We identified antibodies to synapsin in only a single patient so far and did not detect antibodies to synapsin in sera of 17 healthy controls. Therefore, it is currently impossible to draw any definite conclusions on the syndrome or disease specificity and the prevalence of antibodies to synapsin. We also cannot rule out the possibility that antibodies to synapsin may be an epiphenomenon, e.g., secondary to cell damage. Furthermore, the concomitant presence of antibodies to VGKC and synapsin in the patient's CSF raises the question which autoimmunity may be relevant for the clinical phenotype. However, while VGKC antibodies became undetectable in CSF (appendix e-2), intrathecal synapsin antibody synthesis persisted throughout the course of disease. Lack of synapsin I or synapsin II in mice triggers epileptic seizures[6] and mild cognitive impairment[7] and mutations in the gene encoding synapsin I are associated with epilepsy,[8,9] compatible with the idea that genetic as well as autoimmune ablations of synapsins could result in a similar clinical phenotype.

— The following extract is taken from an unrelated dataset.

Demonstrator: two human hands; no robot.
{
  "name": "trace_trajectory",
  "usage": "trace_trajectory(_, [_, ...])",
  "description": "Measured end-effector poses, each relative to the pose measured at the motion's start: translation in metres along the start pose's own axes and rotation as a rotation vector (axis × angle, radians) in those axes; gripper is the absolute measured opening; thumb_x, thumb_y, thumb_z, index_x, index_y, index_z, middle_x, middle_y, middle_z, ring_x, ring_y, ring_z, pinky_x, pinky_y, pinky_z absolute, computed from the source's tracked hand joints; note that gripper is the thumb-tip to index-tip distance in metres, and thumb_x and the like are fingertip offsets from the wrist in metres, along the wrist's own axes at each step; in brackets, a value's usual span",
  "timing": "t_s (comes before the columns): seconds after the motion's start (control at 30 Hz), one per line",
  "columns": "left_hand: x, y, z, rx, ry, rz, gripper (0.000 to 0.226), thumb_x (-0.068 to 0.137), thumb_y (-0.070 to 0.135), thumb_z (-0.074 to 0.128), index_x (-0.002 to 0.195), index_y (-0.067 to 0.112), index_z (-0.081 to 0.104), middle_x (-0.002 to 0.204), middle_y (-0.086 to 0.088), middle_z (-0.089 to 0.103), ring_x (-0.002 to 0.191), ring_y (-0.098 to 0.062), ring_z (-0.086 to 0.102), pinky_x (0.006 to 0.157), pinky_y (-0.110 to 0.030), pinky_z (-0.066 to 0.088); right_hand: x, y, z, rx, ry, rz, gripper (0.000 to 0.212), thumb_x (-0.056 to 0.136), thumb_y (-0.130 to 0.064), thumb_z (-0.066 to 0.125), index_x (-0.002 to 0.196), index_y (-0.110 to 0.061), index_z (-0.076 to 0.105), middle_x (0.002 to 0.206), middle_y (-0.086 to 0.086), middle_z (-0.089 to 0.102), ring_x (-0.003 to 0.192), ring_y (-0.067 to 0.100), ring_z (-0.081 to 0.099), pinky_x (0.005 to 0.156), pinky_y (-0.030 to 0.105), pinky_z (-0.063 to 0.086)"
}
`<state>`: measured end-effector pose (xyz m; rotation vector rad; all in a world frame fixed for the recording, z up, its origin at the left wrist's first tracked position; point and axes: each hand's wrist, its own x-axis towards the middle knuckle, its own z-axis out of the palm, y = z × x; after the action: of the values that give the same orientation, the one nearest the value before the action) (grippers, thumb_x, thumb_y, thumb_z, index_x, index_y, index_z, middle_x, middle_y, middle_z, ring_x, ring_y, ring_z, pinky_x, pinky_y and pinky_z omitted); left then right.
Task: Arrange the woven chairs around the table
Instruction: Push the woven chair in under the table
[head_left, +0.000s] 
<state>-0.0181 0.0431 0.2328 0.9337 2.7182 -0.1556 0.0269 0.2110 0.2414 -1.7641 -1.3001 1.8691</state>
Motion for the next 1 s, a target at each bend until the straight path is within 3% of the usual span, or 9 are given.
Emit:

The absence of staining of live, unfixed, and nonpermeabilized HEK293 cells transfected with synapsin Ia as well as of live, unfixed, and nonpermeabilized primary mouse hippocampal neurons with our patient's CSF IgA and IgG as well as commercial anti-synapsin I/II antibodies was an expected result consistent with the known intracellular expression of synapsin on the cytoplasmic surface of synaptic vesicles.[3] This intracellular expression of synapsin questions the accessibility for autoantibodies and thus their potential pathogenic relevance. Nevertheless, under conditions of high neuronal activity or oxidative stress, synapsin can be extracellularly released from glial-derived exosomes, thereby promoting neurite outgrowth and neuronal survival through modulation of interactions between glia and neurons.[10] Hypothetically, such released synapsin could be accessible for anti-synapsin IgA and IgG.

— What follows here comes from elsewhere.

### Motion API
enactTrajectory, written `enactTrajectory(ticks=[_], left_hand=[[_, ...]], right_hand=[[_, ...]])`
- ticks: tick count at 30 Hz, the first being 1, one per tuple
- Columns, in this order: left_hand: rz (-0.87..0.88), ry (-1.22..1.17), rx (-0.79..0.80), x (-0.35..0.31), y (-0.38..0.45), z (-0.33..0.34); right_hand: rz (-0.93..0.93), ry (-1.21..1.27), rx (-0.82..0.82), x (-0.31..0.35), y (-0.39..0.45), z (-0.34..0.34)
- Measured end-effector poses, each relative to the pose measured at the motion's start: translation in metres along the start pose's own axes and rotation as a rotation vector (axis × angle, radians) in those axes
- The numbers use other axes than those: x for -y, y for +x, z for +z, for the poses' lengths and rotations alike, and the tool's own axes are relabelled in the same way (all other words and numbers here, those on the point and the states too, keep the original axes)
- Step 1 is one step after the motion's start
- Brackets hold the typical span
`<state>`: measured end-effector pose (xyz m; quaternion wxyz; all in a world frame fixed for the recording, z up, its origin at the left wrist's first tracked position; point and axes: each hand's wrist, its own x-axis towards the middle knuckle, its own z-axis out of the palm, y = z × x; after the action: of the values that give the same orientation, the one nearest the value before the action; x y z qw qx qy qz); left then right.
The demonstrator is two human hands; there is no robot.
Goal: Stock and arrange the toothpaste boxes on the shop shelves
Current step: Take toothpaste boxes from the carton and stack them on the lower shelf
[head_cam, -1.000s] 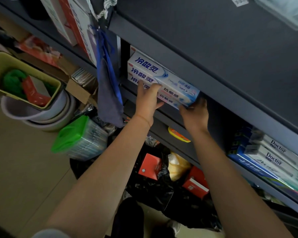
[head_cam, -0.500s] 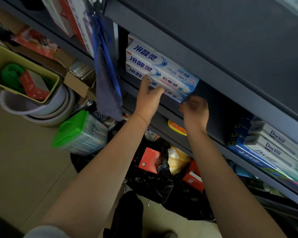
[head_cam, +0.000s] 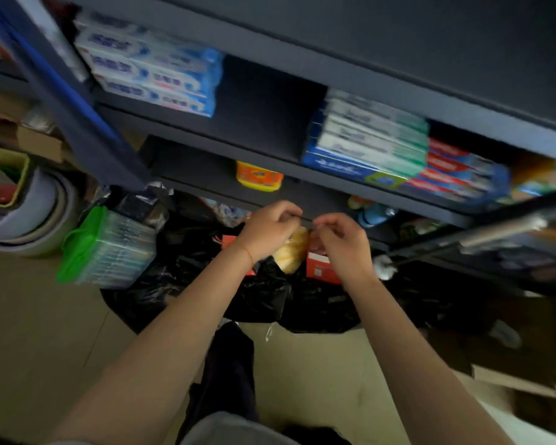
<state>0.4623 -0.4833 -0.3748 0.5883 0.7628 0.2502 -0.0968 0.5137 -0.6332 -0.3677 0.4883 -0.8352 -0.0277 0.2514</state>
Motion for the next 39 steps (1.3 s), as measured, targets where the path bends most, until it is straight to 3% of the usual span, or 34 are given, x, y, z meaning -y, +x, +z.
enactTrajectory(ticks=[9,17,23,32,39], left_hand=[[0.313,0.07,0.103,-0.135,-0.181,0.25],[0.499,0.234,0.266,-0.251,-0.227,0.413],[0.501,0.276,0.32,-0.275,-0.188,0.5],[0.42,0.251,0.341,-0.297,-0.062,0.65],[0.554,0.402,0.396,-0.367,-0.021,0.745]], right_hand=[[-0.181,0.224,-0.162,-0.073,-0.189,-0.278],[-0.167,0.323,-0.484,-0.133,-0.273,-0.469],[-0.119,0.366,-0.53,-0.179,-0.251,-0.537],[0.06,0.27,-0.55,-0.251,-0.162,-0.661],[0.126,0.251,-0.617,-0.273,-0.136,-0.761]])
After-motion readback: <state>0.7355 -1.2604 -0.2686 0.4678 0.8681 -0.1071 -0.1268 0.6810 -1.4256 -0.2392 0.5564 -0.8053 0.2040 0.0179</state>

Altogether, though formal proof is lacking, a potential pathogenic role of synapsin antibodies appears conceivable and possible pathogenic mechanisms of anti-synapsin antibodies should be further investigated. Future studies should also clarify the prevalence of antibodies to synapsin in patients with limbic encephalitis, other neurologic diseases, and the general population.